In the first presentation, the representative of a Big 4 accounting firm discussed the improvements seen in accounting quality as a result of SOX 404(b). According to studies, he said, investors see value in controls audits because the accounting becomes more reliable. According to a GAO study, companies exempt from controls audits had more restatements. In addition, another study showed that companies that had controls audits had higher valuation premiums and lower cost of debt. However, he recognized that there was also a cost involved in a SOX 404(b) audit, which he viewed as part of the cost of being public. Nevertheless, many smaller or newly public companies are exempt from the SOX 404(b) requirement: non-accelerated filers are exempt, meaning that about 50% of public companies do not have to have controls audits performed, and EGCs can be exempt for the first five years after going public. In addition, with an integrated audit, the incremental costs of the controls audit is just a fraction of, not double, the cost of the financial statement audit—well yeah, but he couldn’t say how big a fraction that was—and those costs tend to decline after the first audit. Reforms implemented in 2007 have also led to a decline in costs.

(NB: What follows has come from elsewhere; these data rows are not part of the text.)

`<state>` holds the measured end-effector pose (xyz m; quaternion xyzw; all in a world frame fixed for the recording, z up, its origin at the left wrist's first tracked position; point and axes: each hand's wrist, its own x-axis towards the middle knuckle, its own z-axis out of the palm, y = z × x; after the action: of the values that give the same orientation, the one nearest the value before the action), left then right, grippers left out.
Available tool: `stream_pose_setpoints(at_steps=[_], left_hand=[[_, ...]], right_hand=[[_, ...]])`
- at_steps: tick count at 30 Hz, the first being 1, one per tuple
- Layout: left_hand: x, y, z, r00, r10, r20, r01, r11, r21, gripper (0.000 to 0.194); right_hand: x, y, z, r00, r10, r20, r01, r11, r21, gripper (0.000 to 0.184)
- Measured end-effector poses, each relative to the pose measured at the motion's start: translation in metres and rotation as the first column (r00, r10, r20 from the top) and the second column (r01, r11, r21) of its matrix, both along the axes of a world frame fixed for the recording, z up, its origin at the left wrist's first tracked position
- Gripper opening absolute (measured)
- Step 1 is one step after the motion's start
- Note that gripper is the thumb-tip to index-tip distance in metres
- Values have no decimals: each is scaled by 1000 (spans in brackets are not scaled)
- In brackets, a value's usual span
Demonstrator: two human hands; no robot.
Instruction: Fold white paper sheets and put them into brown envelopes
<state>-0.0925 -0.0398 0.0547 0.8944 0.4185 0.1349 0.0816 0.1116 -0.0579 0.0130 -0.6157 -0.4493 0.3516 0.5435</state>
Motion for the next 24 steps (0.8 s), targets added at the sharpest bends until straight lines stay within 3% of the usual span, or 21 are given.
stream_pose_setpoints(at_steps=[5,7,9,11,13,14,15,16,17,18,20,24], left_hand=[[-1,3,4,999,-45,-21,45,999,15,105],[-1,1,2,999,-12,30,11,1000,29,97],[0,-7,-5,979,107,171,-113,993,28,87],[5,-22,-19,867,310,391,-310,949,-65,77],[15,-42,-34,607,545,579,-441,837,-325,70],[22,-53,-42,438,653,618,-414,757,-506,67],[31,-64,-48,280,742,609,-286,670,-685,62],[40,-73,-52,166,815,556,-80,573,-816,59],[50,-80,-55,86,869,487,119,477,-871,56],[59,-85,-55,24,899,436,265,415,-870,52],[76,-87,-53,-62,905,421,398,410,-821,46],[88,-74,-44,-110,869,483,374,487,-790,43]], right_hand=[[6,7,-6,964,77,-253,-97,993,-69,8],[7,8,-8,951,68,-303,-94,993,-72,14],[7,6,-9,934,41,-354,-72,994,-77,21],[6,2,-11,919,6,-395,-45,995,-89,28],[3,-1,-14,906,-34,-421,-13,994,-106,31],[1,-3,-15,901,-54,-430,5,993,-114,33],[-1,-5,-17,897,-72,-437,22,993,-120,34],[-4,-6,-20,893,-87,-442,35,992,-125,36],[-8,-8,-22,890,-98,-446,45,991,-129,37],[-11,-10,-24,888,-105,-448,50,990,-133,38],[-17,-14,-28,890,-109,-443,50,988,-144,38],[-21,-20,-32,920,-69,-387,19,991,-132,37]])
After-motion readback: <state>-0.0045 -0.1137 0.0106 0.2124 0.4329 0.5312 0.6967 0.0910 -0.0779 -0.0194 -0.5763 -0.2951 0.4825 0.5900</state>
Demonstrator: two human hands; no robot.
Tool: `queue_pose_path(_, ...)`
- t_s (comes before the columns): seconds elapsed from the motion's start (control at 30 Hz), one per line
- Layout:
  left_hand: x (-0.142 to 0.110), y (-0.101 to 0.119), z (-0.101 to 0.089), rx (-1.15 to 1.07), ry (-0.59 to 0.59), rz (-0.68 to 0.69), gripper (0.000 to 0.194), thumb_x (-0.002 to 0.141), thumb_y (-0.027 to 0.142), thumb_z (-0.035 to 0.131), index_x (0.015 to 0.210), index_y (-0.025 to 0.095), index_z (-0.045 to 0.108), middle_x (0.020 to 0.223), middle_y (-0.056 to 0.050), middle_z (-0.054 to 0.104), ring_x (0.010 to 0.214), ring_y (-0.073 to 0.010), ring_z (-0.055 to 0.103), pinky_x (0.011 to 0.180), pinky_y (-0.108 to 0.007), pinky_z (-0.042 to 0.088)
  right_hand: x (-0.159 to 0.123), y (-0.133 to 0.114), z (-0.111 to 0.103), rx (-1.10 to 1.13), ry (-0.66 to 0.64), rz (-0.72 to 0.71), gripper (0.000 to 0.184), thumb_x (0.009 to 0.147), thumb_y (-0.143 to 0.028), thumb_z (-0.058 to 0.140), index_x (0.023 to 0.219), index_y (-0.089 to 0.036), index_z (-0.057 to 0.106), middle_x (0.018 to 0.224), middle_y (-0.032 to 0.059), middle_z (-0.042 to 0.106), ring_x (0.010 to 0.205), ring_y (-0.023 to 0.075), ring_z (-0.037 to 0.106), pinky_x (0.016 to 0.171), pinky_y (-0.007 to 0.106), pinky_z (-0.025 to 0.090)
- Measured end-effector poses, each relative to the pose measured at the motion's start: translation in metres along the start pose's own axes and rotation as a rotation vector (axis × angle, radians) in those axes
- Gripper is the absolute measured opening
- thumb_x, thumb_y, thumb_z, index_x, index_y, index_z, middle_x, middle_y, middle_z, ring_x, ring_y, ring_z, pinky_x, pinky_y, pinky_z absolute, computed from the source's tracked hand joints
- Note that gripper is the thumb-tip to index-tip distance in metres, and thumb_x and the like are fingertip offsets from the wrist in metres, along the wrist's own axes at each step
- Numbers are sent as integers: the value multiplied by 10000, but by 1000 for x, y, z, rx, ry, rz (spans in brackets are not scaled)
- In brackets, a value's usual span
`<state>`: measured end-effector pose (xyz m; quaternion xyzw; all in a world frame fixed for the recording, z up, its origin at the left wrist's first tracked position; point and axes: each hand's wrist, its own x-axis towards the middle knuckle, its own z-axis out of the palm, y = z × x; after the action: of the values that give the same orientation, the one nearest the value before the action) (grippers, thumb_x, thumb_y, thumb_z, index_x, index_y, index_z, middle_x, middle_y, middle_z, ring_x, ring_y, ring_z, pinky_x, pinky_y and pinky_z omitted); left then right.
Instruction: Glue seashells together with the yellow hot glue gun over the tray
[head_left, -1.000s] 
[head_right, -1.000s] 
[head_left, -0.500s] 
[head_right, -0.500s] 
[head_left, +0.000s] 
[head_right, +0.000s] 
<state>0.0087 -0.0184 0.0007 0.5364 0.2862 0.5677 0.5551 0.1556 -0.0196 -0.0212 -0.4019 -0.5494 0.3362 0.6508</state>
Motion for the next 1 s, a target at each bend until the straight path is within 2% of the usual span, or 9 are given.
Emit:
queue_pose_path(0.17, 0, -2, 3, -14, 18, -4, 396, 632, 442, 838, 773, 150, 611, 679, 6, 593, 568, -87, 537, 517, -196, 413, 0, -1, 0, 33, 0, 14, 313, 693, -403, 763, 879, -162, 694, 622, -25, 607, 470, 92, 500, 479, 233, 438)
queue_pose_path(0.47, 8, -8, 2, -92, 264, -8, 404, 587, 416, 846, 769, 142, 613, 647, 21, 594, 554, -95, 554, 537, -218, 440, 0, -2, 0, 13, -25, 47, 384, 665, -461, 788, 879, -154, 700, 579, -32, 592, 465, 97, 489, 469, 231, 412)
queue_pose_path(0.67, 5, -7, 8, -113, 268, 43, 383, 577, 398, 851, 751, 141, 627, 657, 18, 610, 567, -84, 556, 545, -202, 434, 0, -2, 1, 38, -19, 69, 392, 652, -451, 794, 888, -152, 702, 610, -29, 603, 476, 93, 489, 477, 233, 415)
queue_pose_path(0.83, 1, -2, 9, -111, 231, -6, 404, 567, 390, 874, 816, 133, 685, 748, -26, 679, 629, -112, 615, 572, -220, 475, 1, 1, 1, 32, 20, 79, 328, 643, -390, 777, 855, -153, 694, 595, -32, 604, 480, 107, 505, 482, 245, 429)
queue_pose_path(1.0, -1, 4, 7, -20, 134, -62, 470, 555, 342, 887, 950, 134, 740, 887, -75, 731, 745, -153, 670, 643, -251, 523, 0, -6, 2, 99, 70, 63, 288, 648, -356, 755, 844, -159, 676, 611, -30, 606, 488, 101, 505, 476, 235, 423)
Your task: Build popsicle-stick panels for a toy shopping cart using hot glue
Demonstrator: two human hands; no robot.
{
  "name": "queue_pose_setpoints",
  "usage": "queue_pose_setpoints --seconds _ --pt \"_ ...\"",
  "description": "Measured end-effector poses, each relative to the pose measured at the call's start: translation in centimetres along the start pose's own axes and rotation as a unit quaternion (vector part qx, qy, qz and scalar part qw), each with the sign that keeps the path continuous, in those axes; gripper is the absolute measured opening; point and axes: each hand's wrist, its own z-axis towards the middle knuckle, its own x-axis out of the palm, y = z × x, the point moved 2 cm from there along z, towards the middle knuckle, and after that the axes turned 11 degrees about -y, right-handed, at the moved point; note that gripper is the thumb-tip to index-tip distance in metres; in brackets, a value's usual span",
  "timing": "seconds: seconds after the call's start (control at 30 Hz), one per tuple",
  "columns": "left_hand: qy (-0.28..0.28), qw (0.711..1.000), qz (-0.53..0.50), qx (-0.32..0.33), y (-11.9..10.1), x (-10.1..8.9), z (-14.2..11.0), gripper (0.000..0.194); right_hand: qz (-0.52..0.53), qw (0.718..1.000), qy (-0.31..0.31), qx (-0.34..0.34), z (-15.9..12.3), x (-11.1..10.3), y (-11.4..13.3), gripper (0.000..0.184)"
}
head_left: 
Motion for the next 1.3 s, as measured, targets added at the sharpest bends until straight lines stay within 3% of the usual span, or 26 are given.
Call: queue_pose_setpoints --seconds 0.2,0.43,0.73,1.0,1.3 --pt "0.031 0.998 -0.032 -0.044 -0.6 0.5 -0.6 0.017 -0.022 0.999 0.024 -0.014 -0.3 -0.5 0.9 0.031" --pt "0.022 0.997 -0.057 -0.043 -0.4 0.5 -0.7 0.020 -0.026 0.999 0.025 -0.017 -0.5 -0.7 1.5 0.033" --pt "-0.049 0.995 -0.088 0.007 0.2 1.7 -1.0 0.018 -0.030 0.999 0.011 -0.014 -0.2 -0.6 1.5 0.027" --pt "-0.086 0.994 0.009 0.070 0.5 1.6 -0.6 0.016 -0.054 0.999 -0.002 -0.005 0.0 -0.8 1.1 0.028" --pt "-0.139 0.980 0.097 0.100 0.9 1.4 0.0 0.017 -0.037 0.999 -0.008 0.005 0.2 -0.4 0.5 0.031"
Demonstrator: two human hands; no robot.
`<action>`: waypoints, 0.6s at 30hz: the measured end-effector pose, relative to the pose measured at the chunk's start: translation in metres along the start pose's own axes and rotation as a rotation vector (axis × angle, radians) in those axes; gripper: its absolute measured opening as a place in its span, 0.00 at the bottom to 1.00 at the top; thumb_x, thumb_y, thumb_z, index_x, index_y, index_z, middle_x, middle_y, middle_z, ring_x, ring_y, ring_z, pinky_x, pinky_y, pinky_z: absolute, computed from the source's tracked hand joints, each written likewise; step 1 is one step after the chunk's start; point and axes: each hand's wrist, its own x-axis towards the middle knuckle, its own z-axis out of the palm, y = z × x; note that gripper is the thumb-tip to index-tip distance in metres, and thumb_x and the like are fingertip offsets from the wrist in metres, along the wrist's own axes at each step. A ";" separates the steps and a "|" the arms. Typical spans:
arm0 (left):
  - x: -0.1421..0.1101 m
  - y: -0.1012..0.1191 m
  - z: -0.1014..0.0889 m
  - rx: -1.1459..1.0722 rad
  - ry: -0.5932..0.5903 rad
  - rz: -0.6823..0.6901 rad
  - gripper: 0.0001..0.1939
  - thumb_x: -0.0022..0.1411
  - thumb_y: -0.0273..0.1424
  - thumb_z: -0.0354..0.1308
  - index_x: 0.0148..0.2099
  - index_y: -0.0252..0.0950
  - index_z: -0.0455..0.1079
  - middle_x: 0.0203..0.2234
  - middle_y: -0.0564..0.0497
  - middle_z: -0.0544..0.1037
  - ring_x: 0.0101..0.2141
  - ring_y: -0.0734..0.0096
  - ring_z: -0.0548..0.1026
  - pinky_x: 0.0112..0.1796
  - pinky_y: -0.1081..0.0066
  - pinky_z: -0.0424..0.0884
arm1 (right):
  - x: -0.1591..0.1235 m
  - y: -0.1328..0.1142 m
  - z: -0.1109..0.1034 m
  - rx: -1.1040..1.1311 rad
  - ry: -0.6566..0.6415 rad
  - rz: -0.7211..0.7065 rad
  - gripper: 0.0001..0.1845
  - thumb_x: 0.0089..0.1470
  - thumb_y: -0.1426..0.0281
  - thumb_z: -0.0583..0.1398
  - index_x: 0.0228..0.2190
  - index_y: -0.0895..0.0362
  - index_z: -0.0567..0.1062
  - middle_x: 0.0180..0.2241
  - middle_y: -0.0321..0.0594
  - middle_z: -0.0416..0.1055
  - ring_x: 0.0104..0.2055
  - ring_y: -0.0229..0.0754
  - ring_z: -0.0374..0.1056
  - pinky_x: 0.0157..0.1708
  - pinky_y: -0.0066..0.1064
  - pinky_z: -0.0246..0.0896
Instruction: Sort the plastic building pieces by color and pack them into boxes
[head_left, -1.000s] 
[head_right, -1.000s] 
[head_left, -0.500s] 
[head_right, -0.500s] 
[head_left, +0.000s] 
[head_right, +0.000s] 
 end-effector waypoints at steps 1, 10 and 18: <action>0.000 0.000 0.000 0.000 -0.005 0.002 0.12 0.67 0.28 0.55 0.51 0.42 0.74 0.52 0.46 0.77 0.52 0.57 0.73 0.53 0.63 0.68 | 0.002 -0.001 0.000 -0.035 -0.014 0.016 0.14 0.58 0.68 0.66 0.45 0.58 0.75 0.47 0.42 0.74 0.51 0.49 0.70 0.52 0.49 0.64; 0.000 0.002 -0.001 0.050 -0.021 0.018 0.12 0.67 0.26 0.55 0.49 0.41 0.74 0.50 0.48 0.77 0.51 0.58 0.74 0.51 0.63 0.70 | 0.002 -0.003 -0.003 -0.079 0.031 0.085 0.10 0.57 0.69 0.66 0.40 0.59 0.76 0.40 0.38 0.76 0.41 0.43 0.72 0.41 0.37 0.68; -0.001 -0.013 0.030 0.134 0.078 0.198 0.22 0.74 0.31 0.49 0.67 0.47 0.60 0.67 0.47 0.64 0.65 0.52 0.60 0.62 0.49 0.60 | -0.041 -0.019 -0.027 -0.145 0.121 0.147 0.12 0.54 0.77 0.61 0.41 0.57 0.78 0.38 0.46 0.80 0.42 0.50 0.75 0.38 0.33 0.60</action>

In the second presentation, the CEO of a small biotech came armed with specific recommendations: he advocated exemptions from SOX 404(b) for companies with either public float under $250 million or annual revenue under $100 million. While his proposal would apply to companies in industries across the board, it was particularly relevant to biotechs, especially those with no products yet on the market. Many of those companies, he said, had little revenue and few employees, and the cost of the controls audit would divert necessary funds from R&D. In one example, the cost of the controls audit for one small public biotech with fewer than 85 employees added 1% to the company’s burn rate. He believed that SOX 404(b) just did not make sense in those circumstances. A committee member agreed, arguing that controls audits did not add much value: in one study, he said, 84% of restatements were not preceded by reports of material weaknesses; that is, the 404(b) audits failed.

SideBar 

Some witnesses at the House subcommittee hearing held in July of this year, entitled “The Cost of Being a Public Company in Light of Sarbanes-Oxley and the Federalization of Corporate Governance,” called for the elimination, either entirely or for all companies outside of the Fortune 500, of the auditor attestation requirement. SOX 404(b), they urged, is time-consuming and expensive for smaller companies, diverting capital from other more important uses such as R&D. In addition, they charged, the definition of “internal control” is too broad, and the scope of “attest” imposed by the PCAOB is too exclusive. The hearing’s lonely voice in favor of the auditor attestation requirement contended that internal controls are the backbone of the financial statements and that some auditors view the attestation as more important than the audit itself. In addition, he maintained, knowing that a third party will examine their work will encourage companies to maintain better internal control. Moreover, even if SOX 404(b) were eliminated, there could very well be no beneficial effect on the number of public offerings, but the risk of financial scandal could dramatically increase. (See this PubCo post.)